EXERCISE AIM: Please give the data again in full, precisely as it is written.
###
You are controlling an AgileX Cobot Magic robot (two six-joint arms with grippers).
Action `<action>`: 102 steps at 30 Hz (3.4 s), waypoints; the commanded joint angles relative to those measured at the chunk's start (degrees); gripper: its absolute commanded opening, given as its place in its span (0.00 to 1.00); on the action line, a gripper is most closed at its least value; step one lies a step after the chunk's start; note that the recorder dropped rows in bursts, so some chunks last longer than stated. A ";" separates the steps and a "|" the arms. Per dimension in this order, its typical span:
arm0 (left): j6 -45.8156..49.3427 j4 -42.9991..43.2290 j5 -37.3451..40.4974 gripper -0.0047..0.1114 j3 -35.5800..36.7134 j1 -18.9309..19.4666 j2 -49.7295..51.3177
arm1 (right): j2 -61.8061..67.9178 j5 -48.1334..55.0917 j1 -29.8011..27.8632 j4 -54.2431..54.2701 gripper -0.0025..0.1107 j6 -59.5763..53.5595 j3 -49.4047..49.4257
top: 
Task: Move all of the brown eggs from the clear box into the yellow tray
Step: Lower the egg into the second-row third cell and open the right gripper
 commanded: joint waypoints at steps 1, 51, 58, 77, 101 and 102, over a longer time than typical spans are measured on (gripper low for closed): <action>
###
REPLY:
You are controlling an AgileX Cobot Magic robot (two six-joint arms with grippers).
Action `<action>`: 102 steps at 30 Hz (3.4 s), waypoints; the commanded joint angles relative to those measured at the chunk's start (degrees); gripper: its absolute commanded opening, given as its place in its span (0.00 to 1.00); on the action line, a gripper is most closed at its least value; step one lies a step after the chunk's start; note that the recorder dropped rows in bursts, so some chunks last longer than stated. A ";" separates the steps and a "|" the arms. Per dimension in this order, its typical span:
arm0 (left): j6 -45.8156..49.3427 j4 -42.9991..43.2290 j5 -37.3451..40.4974 gripper -0.0047..0.1114 j3 -35.5800..36.7134 j1 -18.9309..19.4666 j2 -49.7295..51.3177
arm1 (right): j2 -61.8061..67.9178 j5 -48.1334..55.0917 j1 -29.8011..27.8632 j4 -54.2431..54.2701 gripper -0.0025..0.1107 j6 -59.5763..53.5595 j3 -49.4047..49.4257
top: 
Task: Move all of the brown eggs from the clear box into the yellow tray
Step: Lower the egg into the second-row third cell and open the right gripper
 commanded: joint waypoints at steps 1, 51, 58, 77, 101 and 102, over a longer time than typical spans are measured on (gripper low for closed): <action>

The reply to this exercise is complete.